## What you need to do
Pictures excluded, output exactly the lines from the one containing "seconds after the" through the last line of the listing below.

## Data provided
● ● ●
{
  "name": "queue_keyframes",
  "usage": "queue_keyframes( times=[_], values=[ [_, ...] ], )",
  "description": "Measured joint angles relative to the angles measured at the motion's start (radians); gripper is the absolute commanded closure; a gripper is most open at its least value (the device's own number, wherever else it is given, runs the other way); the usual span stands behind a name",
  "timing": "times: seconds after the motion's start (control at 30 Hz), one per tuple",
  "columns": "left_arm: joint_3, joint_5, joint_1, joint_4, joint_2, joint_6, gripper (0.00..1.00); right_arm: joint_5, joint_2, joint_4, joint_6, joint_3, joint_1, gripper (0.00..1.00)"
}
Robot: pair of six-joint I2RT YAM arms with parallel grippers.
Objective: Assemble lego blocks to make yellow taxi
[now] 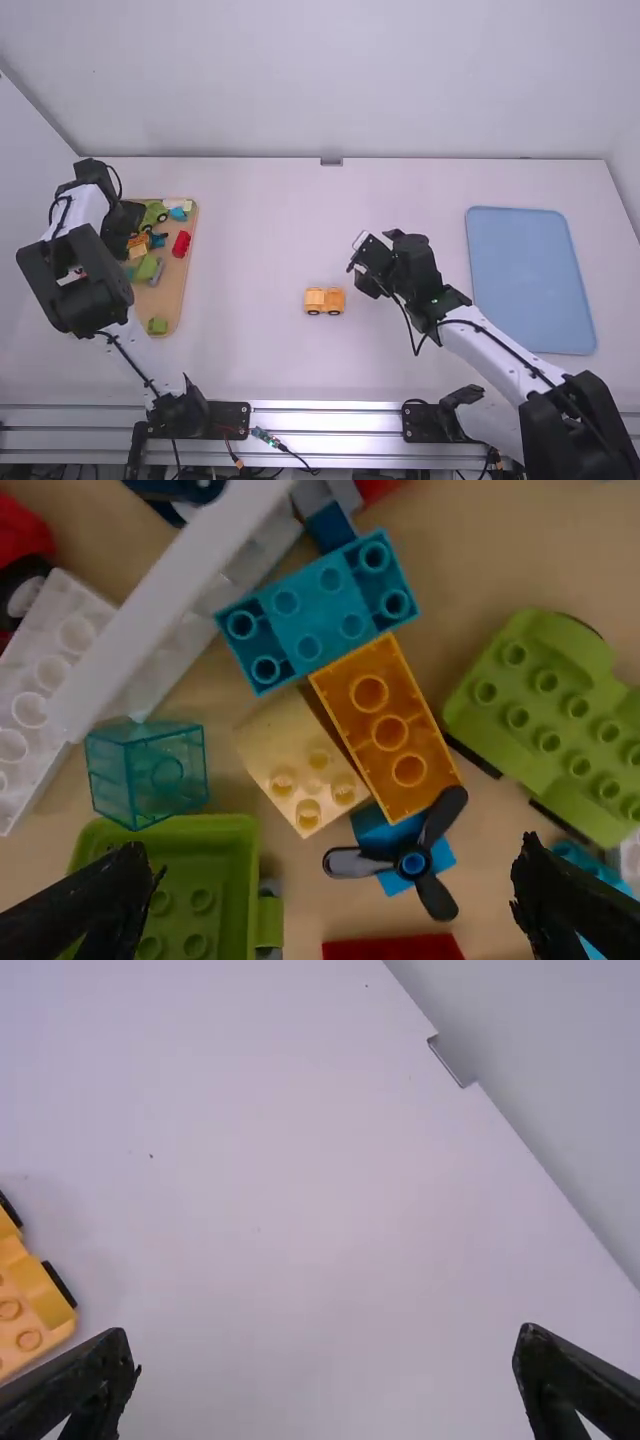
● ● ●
## Answer to the problem
  "timing": "times: seconds after the motion's start (control at 30 Hz), one per tuple",
  "columns": "left_arm: joint_3, joint_5, joint_1, joint_4, joint_2, joint_6, gripper (0.00..1.00); right_arm: joint_5, joint_2, joint_4, joint_6, joint_3, joint_1, gripper (0.00..1.00)"
}
Robot: pair of six-joint I2RT YAM arms with parallel grippers.
Objective: Assemble lego blocks to make yellow taxi
[now] 

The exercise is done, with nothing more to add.